Songdo is a three-hour flight from airports serving 1.7 billion people in east Asia, almost one-third of the world's population. It's about halfway between Beijing and Tokyo.
Utah officials believe the Songdo project is structured in a way to avoid problems that have undermined branch campuses in other countries.
The South Korean government is investing heavily in state-of-the art academic and residential facilities to attract superb faculty and students and will provide generous subsidies to participating universities for the first four years.
Universities will not duplicate academic offerings but will collaborate on general-education requirements, libraries and other academic-support facilities, thus reducing overhead.

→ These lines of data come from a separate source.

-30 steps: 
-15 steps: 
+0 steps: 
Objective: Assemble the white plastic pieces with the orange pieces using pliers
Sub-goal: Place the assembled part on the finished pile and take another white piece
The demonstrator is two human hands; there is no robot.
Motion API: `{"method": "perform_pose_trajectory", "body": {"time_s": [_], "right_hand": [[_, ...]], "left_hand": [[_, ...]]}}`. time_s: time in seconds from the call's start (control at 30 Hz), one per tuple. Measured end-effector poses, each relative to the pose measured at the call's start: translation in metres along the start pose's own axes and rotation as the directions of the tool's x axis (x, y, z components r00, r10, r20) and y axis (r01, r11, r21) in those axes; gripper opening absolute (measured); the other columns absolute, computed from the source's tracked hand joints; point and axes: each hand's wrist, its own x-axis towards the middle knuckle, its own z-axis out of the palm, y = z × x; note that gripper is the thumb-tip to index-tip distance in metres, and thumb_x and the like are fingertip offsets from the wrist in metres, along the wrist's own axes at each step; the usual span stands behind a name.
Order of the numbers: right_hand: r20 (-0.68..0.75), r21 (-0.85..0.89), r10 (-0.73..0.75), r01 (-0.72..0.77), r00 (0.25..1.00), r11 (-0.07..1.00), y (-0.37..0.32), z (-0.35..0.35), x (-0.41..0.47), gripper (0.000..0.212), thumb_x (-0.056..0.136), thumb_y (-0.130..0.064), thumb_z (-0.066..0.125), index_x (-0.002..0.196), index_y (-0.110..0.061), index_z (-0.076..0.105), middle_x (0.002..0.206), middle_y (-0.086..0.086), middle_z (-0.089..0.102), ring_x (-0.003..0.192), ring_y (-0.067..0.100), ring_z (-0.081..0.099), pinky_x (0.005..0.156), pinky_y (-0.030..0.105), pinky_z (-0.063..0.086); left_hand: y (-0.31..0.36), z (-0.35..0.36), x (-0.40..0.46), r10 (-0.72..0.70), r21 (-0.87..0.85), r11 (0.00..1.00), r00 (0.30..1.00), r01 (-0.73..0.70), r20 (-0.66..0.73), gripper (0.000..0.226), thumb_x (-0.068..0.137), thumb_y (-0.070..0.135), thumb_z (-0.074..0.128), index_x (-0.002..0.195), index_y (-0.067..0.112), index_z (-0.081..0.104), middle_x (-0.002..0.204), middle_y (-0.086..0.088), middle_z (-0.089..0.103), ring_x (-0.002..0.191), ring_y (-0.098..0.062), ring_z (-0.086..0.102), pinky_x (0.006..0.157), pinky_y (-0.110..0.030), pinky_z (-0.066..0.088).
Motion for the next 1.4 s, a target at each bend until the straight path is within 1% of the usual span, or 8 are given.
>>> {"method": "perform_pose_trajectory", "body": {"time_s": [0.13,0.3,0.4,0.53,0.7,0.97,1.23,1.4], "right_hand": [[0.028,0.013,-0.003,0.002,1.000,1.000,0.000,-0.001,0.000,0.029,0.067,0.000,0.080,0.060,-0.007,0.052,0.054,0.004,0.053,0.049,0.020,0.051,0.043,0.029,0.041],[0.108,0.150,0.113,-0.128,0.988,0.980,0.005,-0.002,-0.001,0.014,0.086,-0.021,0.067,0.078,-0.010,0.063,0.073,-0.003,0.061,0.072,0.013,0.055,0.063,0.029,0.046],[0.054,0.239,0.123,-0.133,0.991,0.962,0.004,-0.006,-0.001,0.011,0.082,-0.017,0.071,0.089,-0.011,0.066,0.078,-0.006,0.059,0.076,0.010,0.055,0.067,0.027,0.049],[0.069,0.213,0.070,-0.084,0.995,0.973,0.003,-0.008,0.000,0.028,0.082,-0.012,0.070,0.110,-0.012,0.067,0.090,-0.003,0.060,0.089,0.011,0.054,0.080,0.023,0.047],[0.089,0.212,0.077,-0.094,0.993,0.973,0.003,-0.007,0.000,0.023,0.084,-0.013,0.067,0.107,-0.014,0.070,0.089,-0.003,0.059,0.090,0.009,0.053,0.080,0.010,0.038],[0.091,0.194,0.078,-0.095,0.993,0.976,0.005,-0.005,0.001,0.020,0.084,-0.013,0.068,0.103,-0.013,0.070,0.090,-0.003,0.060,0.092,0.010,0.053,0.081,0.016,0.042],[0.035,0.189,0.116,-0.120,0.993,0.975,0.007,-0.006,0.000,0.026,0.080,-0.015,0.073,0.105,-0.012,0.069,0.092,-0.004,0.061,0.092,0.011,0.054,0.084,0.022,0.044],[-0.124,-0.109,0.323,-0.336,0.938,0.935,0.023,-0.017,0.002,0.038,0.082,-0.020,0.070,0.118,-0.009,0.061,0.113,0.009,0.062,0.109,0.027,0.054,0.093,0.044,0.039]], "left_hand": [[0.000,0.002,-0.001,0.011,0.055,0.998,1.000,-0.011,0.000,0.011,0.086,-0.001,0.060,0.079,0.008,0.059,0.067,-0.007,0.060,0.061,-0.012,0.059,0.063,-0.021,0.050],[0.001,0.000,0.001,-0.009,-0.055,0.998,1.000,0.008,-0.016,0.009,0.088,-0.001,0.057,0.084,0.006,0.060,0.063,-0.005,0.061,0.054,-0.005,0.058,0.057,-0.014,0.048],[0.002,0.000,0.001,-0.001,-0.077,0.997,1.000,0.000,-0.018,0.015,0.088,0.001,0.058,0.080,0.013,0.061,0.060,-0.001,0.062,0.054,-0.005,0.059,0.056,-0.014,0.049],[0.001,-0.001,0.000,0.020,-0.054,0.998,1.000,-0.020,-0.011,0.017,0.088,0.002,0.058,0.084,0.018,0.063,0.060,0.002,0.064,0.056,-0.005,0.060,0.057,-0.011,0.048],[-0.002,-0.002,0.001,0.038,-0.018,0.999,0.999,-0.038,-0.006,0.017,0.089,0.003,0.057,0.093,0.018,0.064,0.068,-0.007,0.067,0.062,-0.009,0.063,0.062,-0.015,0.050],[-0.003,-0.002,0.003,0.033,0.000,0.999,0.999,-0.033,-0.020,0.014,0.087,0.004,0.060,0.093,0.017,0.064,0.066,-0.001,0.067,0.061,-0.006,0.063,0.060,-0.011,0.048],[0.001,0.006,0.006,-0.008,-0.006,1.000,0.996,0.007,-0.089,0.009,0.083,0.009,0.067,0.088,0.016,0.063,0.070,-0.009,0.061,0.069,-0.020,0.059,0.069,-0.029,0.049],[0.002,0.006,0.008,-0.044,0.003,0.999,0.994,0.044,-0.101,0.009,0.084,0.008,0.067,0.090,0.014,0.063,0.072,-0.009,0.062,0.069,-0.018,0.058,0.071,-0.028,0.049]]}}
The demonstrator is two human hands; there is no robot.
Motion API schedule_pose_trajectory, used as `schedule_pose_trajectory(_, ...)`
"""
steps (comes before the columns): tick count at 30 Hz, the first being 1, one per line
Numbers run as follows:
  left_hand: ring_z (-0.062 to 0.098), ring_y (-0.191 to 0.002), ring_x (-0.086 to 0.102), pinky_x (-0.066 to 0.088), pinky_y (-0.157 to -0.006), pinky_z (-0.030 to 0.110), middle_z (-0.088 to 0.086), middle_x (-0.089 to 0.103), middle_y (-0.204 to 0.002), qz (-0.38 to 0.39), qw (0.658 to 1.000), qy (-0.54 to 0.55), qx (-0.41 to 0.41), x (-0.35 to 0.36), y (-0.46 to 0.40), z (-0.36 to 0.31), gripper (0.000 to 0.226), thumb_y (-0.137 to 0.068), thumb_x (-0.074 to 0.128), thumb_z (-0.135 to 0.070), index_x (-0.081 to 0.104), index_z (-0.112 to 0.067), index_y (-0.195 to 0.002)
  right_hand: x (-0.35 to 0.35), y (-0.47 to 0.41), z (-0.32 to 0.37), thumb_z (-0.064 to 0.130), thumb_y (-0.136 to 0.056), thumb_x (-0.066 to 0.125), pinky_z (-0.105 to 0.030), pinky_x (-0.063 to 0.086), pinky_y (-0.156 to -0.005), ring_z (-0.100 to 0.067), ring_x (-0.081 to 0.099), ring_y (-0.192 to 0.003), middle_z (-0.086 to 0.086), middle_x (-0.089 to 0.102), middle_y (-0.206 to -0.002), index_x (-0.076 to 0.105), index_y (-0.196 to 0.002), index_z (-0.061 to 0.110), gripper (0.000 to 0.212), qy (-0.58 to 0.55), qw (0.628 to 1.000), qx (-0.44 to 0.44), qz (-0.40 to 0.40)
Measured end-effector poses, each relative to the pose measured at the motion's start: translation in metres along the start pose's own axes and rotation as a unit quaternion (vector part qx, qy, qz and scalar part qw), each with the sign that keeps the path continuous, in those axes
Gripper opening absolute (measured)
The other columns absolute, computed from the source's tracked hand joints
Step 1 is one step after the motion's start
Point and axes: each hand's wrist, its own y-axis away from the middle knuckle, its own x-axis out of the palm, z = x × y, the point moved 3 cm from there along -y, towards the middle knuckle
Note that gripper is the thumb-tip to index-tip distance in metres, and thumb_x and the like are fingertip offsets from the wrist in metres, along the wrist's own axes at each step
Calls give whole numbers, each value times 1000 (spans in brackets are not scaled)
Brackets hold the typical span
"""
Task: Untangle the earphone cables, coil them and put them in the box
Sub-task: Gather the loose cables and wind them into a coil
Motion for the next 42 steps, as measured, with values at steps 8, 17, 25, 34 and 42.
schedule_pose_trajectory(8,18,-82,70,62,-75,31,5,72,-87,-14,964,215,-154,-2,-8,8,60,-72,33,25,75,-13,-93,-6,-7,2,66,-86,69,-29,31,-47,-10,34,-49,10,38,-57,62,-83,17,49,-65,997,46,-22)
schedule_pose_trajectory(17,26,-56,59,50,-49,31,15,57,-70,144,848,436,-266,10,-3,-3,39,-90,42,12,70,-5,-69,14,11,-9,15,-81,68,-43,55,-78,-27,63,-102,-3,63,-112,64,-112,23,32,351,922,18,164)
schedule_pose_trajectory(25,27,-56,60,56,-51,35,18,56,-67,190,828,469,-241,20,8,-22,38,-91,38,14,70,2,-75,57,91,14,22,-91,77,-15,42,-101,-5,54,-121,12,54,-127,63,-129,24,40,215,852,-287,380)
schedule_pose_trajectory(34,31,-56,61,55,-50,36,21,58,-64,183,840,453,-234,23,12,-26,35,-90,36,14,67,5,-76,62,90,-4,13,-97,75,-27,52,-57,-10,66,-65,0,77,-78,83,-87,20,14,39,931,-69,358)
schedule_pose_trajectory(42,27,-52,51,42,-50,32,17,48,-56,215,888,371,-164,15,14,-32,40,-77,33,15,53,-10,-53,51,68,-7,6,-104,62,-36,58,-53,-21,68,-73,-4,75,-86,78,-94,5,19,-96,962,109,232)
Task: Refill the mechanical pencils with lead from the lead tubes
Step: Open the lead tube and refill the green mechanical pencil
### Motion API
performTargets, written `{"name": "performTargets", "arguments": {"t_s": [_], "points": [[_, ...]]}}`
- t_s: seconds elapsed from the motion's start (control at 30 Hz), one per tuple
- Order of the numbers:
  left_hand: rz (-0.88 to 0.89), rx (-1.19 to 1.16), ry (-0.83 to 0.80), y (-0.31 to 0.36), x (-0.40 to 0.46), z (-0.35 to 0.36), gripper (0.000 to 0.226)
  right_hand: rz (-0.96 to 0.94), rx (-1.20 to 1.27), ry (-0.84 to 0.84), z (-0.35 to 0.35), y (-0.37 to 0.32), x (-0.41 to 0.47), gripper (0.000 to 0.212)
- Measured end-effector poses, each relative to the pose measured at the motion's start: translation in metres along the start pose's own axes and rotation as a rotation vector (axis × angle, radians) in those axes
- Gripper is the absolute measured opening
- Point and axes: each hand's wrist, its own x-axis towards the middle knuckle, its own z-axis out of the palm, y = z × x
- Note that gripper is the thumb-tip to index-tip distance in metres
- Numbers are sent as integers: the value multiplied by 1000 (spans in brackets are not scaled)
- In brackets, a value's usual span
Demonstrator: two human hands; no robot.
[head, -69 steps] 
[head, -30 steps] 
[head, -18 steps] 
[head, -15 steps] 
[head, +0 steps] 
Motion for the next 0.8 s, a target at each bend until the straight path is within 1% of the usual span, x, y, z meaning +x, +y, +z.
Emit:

Eventually Songdo will have 10,000 mostly undergraduate students, all paying about $20,000 in tuition which is on par with Utah's out-of-state tuition. The hoped-for demographic breakdown of the U. student body would be 40 percent Korean, 40 percent from other Asian countries and 20 percent American and European, according to Hardman. The admissions and graduation criteria would be the same as for Utah students, and Songdo students would be required to spend a year or two on the mother campus in Salt Lake City. Meanwhile, Utah students would be able to study abroad at Songdo while paying low in-state tuition.
The U. has been given priority to offer degrees in five areas of its choice: bioengineering, psychology, humanities, math education and social work.
Faculty would be recruited from around the nation, but current professors also would be invited to accept posts at Songdo for two- or three-year stints.
"All faculty housing is free and it's really nice housing," Hardman said.
Songdo Global University
South Korea has invited the University of Utah to be among the first four universities to establish branches at this academic complex rising outside Seoul. The U. is studying the feasibility of its first international campus there and expects to make a decision whether to proceed by year's end.